Exercise requirements
Copy out exactly the lines that begin with the one containing "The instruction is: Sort" and continue until the last line of the material.
◇ ◇ ◇ ◇ ◇ ◇ ◇
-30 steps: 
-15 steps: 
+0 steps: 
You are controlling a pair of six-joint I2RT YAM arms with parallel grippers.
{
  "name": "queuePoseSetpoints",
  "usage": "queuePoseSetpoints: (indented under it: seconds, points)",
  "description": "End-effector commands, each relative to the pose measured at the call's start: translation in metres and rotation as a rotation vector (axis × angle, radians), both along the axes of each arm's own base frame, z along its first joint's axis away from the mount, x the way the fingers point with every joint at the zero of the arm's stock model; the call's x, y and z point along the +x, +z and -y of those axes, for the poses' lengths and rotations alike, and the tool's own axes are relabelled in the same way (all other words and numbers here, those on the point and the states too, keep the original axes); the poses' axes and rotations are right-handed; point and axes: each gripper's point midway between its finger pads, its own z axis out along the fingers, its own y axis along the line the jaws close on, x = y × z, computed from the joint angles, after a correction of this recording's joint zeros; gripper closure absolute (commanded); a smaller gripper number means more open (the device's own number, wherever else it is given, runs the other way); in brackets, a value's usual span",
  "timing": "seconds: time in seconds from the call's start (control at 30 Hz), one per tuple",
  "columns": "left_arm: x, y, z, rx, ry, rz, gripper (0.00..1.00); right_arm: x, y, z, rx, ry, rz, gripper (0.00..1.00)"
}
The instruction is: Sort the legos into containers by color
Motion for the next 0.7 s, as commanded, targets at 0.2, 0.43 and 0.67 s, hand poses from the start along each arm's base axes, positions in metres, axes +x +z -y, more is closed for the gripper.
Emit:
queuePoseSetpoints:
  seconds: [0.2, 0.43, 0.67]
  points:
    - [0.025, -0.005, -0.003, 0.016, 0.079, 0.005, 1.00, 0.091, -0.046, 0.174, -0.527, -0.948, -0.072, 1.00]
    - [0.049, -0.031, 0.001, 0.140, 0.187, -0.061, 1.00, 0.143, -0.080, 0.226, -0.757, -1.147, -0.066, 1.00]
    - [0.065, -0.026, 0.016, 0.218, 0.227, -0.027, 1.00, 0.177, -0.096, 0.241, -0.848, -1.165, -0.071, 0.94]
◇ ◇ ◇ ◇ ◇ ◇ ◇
Answer below
The instruction is: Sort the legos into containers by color
Motion for the next 0.7 s, as commanded, targets at 0.2, 0.43 and 0.67 s, hand poses from the start along each arm's base axes, positions in metres, axes +x +z -y, more is closed for the gripper.
Emit:
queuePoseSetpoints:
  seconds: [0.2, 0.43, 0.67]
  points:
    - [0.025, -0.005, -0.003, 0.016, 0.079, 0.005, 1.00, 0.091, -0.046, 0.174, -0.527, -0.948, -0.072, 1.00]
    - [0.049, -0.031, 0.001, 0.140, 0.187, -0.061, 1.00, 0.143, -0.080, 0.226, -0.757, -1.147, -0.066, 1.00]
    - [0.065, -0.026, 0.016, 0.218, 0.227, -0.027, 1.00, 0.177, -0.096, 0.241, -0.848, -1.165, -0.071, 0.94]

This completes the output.